_Your objective_: Sort through the listing below and keep each line with the word "like". Copy those.

═══ Data supplied

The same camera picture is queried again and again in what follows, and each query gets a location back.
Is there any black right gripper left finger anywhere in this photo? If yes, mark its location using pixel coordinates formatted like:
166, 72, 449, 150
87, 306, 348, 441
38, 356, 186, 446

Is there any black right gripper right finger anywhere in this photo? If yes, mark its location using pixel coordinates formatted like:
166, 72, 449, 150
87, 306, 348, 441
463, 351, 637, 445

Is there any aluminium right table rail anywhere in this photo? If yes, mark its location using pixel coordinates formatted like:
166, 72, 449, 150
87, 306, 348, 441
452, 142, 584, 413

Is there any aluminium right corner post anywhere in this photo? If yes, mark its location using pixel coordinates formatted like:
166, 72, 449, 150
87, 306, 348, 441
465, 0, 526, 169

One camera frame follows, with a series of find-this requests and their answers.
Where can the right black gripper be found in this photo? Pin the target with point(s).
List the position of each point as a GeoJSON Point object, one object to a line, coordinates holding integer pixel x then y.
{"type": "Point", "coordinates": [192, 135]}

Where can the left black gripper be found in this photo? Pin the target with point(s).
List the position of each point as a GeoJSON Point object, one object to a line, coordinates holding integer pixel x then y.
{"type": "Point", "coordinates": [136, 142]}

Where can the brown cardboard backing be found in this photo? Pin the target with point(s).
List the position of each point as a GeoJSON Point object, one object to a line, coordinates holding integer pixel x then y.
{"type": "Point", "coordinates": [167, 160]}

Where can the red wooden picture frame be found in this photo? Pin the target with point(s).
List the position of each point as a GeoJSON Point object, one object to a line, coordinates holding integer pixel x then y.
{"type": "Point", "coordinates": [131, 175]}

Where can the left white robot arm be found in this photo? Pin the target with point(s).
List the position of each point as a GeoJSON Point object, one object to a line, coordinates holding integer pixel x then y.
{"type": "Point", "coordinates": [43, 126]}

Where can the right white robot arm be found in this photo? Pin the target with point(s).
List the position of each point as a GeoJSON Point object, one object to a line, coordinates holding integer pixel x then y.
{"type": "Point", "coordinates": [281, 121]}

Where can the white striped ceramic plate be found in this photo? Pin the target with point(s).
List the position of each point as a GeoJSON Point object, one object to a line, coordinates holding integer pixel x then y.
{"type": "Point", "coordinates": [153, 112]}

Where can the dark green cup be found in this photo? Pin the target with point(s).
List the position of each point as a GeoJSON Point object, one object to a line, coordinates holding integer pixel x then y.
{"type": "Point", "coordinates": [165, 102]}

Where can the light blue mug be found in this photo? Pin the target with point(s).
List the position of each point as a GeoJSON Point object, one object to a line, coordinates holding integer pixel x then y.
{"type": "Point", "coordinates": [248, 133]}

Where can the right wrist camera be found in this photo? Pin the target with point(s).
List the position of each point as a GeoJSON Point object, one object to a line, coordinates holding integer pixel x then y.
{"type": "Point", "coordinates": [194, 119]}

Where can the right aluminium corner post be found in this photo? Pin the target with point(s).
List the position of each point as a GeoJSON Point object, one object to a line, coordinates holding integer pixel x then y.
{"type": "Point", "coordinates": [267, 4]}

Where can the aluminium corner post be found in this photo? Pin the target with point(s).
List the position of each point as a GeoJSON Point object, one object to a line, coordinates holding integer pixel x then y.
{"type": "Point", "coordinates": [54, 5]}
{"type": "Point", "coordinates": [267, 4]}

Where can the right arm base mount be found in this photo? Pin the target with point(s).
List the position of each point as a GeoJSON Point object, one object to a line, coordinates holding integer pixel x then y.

══════
═══ Data supplied

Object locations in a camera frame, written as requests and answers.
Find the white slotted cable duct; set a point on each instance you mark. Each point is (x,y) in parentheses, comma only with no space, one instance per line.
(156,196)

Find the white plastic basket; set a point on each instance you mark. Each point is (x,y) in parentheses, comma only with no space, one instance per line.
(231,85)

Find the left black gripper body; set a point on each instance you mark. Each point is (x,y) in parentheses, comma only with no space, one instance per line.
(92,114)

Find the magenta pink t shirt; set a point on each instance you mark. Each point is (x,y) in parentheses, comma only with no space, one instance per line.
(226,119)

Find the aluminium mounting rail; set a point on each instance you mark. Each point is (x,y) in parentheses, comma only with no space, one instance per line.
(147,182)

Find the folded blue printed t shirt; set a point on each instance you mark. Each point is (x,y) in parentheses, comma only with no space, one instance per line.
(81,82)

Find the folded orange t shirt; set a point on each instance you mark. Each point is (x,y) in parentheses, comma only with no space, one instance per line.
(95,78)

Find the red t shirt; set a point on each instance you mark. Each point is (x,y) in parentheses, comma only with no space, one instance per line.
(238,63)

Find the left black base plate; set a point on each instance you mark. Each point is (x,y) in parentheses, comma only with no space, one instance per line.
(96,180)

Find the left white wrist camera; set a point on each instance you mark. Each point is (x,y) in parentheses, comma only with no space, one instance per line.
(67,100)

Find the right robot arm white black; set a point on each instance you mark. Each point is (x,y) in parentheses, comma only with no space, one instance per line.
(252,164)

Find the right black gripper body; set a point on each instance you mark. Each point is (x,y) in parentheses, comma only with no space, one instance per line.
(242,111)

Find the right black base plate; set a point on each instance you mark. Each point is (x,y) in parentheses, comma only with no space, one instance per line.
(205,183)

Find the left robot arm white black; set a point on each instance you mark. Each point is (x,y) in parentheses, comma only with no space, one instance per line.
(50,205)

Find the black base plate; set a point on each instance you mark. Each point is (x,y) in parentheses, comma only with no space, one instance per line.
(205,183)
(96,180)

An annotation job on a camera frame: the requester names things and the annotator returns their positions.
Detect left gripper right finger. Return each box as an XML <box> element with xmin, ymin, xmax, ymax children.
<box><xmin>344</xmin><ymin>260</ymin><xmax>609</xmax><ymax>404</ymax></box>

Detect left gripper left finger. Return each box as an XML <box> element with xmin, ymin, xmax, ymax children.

══════
═══ Data supplied

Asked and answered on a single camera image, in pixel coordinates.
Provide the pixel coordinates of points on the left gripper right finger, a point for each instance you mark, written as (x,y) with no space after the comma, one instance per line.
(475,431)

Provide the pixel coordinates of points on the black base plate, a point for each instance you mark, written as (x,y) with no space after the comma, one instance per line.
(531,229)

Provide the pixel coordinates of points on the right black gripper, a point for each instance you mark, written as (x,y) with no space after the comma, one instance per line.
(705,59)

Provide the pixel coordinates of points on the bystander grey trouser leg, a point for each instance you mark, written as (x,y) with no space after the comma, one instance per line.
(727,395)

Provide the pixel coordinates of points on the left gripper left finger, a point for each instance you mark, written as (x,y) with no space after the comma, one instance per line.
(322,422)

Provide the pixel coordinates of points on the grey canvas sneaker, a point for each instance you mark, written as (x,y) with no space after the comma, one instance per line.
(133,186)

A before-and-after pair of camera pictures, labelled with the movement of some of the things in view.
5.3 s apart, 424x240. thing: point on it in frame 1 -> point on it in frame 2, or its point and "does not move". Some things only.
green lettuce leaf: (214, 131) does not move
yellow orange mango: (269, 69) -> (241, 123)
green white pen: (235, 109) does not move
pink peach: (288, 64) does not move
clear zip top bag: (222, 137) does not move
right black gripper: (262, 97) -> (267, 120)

══════

_Task solution_:
Is there any black right gripper left finger anywhere in this photo? If yes, mark its location using pixel coordinates formatted like:
Is there any black right gripper right finger anywhere in this photo? If yes, mark its location using pixel coordinates formatted like:
Is there any aluminium right table rail anywhere in this photo? If yes, mark its location using pixel coordinates formatted like:
Is there any aluminium right corner post anywhere in this photo? If yes, mark its location using pixel coordinates formatted like:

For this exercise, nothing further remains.